EXERCISE INSTRUCTIONS:
In the data below, find every line with the word "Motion" and copy it.
====
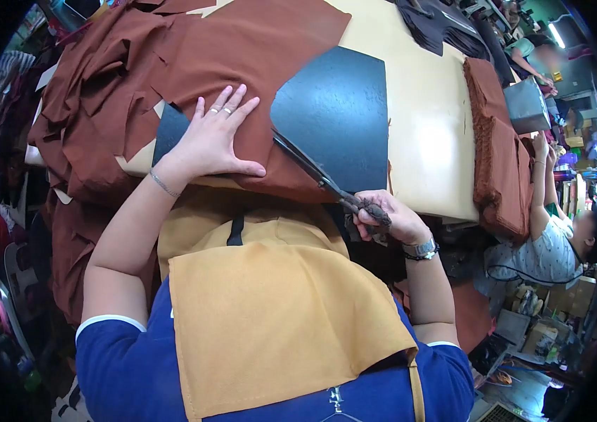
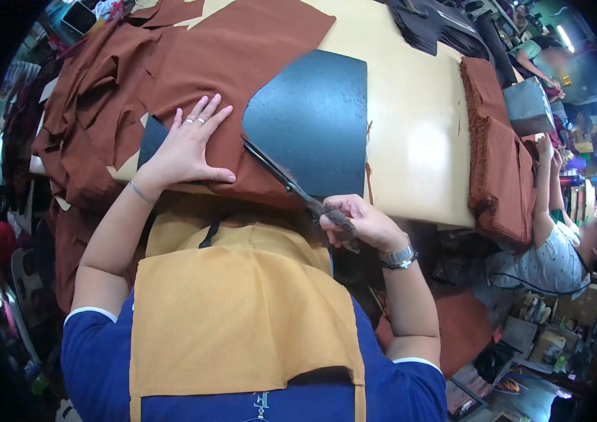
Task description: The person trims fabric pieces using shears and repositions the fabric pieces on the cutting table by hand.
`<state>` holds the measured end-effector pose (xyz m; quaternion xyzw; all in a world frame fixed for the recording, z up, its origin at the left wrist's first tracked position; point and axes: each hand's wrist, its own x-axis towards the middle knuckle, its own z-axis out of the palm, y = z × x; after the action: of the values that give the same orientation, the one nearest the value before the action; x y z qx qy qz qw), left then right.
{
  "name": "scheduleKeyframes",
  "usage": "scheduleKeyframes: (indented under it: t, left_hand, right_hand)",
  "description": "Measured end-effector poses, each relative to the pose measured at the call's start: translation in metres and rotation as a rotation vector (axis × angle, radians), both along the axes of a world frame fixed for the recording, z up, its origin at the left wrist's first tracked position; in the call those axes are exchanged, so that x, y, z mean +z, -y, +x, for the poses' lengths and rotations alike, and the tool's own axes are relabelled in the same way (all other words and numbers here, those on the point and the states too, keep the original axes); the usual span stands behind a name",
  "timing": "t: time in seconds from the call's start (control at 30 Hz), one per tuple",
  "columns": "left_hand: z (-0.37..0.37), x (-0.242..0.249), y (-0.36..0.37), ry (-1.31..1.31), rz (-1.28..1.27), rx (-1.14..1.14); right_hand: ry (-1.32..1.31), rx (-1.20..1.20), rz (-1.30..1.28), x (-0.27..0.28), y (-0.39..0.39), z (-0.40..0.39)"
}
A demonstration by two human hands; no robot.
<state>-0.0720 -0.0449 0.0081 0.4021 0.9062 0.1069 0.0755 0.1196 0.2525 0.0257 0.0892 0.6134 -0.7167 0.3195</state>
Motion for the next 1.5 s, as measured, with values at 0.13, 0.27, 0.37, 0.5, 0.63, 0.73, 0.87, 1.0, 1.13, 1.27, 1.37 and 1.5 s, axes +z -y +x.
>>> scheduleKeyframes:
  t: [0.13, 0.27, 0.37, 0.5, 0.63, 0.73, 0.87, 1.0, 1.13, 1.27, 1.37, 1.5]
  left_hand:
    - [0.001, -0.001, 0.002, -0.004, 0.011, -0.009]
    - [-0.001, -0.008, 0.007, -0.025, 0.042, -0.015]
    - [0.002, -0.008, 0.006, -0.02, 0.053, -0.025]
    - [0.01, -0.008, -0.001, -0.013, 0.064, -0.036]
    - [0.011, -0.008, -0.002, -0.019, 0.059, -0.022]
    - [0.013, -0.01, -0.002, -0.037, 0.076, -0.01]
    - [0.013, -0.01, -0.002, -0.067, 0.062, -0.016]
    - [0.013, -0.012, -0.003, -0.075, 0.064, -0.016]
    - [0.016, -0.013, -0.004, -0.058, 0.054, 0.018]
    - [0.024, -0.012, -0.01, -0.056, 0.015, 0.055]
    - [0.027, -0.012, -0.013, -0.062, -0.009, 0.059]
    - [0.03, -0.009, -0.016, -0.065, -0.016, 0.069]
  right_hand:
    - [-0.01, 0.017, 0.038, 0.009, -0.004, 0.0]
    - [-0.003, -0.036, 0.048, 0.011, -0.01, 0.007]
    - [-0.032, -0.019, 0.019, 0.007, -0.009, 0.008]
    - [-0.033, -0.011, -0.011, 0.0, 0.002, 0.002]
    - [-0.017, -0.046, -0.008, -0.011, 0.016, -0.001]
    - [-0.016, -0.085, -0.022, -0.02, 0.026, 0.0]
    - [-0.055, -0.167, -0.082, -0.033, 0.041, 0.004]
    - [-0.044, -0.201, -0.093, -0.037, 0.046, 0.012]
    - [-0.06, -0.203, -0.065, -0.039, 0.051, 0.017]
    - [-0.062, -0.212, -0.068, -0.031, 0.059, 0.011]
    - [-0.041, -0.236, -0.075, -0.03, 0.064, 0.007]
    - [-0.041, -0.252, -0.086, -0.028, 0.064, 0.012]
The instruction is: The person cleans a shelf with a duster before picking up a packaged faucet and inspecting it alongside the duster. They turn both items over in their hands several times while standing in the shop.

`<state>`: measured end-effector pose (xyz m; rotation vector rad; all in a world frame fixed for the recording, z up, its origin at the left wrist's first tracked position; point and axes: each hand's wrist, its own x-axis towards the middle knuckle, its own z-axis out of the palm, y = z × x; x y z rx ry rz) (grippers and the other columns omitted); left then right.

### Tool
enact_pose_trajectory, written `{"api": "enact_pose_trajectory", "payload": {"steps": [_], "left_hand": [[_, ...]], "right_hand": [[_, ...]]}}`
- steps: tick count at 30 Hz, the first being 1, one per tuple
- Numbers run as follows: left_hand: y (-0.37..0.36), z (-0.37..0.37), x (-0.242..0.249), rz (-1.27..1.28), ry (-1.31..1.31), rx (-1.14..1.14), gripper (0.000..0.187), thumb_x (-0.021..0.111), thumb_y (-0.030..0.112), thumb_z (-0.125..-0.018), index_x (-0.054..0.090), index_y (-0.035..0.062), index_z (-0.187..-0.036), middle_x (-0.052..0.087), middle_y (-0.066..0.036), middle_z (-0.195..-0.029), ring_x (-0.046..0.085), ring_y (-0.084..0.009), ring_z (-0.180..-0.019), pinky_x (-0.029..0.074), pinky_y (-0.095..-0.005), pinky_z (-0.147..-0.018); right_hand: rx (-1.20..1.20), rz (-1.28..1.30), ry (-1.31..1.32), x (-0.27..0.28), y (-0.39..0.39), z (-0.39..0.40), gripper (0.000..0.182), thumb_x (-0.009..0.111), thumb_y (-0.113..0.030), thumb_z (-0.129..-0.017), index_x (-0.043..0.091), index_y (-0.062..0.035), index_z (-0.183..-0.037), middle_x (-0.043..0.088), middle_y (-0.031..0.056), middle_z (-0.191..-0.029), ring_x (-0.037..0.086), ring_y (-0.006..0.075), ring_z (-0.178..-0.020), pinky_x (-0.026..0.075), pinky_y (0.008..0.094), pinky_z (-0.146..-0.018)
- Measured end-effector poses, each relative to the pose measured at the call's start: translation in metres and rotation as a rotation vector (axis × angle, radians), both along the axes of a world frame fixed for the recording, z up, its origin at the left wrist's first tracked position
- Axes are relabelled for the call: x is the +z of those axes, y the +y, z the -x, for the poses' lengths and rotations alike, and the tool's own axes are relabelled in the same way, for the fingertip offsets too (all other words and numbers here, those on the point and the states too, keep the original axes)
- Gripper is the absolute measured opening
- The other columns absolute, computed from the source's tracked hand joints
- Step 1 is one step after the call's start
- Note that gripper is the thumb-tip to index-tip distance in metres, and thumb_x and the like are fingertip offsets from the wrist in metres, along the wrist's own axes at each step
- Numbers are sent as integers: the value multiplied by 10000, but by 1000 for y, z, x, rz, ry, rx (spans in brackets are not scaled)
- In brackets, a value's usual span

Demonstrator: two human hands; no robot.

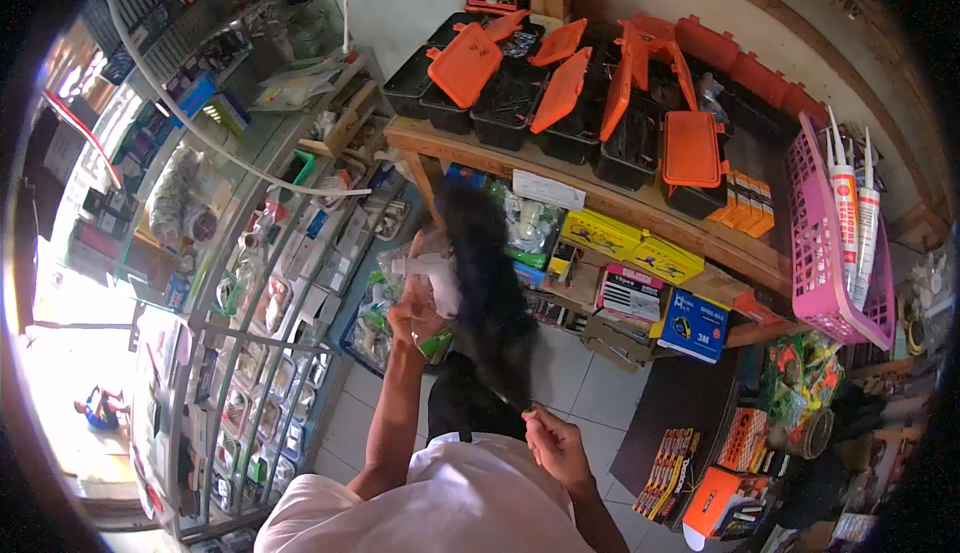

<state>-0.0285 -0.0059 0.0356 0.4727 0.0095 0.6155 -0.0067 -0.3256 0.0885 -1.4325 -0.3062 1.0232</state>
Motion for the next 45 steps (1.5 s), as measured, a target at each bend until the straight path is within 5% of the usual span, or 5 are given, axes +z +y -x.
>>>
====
WRITTEN RESPONSE:
Motion for the next 1.5 s, as measured, with values at 0.13, 0.27, 0.37, 0.5, 0.63, 0.73, 0.87, 1.0, 1.13, 1.27, 1.37 and 1.5 s, axes +z -y +x.
Motion for the next 45 steps (1.5 s), as measured, a target at each bend until the straight path is within 5% of the usual span, or 5 are given, axes +z +y -x.

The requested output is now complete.